We formed a big circle, most invaders standing with their arms crossed across their chests and with grave looks on their faces. Speaking Tzotzil, the leader explained who we were and asked the men if we should be given permission to enter reserve land they'd confiscated. A discussion of about 45 minutes ensued in which very little was said about our studies, but a great deal about the past's broken promises and misunderstandings.
Standing there in intense, high-elevation sunlight, the sun in my eyes, deliberate-sounding Tzotzil alternating with musical Spanish, I felt as if I were in an old, scratchy, black-and-white daguerreotype showing representatives of the US Cavalry in powwow with Sioux tribesmen of the Old West.
The men conducted themselves in a dignified manner and presented their case clearly and convincingly.
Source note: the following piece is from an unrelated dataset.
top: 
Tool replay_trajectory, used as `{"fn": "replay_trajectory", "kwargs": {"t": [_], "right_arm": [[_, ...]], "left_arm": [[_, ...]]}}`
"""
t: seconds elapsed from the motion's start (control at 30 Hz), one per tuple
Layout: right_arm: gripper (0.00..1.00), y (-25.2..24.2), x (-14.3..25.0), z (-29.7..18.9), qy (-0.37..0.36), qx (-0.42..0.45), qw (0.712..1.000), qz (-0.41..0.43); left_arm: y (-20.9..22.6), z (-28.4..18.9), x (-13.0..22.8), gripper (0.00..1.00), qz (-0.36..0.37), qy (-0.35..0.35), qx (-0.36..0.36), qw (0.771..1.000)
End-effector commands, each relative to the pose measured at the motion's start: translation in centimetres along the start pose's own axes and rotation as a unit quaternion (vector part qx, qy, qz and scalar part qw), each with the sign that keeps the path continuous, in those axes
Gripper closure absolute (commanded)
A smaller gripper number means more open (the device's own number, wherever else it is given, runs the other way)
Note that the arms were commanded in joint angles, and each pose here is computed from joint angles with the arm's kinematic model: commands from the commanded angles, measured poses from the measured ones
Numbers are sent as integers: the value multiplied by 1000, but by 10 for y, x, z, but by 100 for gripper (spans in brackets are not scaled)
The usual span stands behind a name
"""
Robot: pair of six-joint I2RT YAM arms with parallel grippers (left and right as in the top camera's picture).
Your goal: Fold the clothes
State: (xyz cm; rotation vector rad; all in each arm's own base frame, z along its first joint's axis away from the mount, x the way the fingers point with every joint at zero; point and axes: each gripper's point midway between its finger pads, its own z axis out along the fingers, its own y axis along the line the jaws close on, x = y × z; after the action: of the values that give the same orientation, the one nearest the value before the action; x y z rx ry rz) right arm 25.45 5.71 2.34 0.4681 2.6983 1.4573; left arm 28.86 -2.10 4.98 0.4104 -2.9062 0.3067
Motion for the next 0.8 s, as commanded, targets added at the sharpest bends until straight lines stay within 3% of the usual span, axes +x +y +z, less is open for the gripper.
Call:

Basically they told us that the government had broken many promises, and their physical possession of the land was their only bargaining chip, so yielding on any point would only weaken their position.
In short, until they get land elsewhere the biologist and I will NOT be permitted to design a nature trail or conduct a study of overwintering Dendroica warblers on the confiscated reserve land.
I suspect that all this soon will blow over and in a few years everyone will have forgotten about the conflict that so absorbs us now. But it'll be many years before the trees the invaders cut grow back, and millennia before deep, rich soil returns to the steep slopes they've converted to cornfields and weeds.
It's nearly always like that: In human communities conflicts come and go, enemies eventually become allies and vice versa, and everyone eventually forgets or gets confused about who did what to whom. Nature, however, bears her scars for a long time, and her extinctions endure for an eternity.